[Dataset excerpts]
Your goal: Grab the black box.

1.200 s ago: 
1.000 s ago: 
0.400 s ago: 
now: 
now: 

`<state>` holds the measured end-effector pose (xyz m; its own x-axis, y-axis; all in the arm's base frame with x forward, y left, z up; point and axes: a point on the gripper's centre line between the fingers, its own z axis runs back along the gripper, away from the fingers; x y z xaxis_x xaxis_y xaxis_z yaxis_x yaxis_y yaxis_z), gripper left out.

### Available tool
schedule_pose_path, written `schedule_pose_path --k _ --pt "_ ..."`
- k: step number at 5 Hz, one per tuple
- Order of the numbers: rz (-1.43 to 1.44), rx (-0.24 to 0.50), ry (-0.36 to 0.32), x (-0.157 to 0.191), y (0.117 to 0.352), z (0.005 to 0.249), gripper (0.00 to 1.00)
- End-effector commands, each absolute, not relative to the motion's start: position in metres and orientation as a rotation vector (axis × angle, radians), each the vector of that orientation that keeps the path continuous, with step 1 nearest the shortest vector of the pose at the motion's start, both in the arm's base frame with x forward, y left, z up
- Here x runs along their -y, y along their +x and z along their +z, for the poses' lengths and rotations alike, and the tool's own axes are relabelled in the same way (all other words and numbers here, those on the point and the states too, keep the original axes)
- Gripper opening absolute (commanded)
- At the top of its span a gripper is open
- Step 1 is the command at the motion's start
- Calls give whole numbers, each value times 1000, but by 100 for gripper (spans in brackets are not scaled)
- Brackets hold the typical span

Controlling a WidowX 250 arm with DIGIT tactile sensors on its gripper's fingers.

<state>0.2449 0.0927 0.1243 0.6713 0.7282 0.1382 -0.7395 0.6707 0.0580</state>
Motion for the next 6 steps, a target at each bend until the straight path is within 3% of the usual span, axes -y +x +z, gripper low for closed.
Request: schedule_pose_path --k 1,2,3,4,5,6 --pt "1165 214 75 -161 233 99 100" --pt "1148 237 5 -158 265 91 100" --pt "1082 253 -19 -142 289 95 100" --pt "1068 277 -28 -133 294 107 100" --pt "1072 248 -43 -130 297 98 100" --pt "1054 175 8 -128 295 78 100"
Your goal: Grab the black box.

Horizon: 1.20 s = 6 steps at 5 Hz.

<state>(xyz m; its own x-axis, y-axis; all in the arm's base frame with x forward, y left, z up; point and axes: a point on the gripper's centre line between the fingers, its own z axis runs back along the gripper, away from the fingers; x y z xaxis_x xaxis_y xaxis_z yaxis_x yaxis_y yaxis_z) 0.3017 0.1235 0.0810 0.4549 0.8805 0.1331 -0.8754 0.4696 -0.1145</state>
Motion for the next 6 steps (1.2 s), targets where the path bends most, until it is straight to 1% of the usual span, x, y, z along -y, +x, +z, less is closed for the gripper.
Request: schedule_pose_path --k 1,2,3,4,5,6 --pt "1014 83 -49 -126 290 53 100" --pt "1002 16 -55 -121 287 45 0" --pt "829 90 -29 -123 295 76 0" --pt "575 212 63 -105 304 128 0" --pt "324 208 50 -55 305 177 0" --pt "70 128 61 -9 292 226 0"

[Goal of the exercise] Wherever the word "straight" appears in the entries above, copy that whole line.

[Output of the exercise]
Motion for the next 6 steps, a target at each bend until the straight path is within 3% of the usual span, axes -y +x +z, gripper low for closed.
Motion for the next 6 steps (1.2 s), targets where the path bends most, until it is straight to 1% of the usual span, x, y, z along -y, +x, +z, less is closed for the gripper.

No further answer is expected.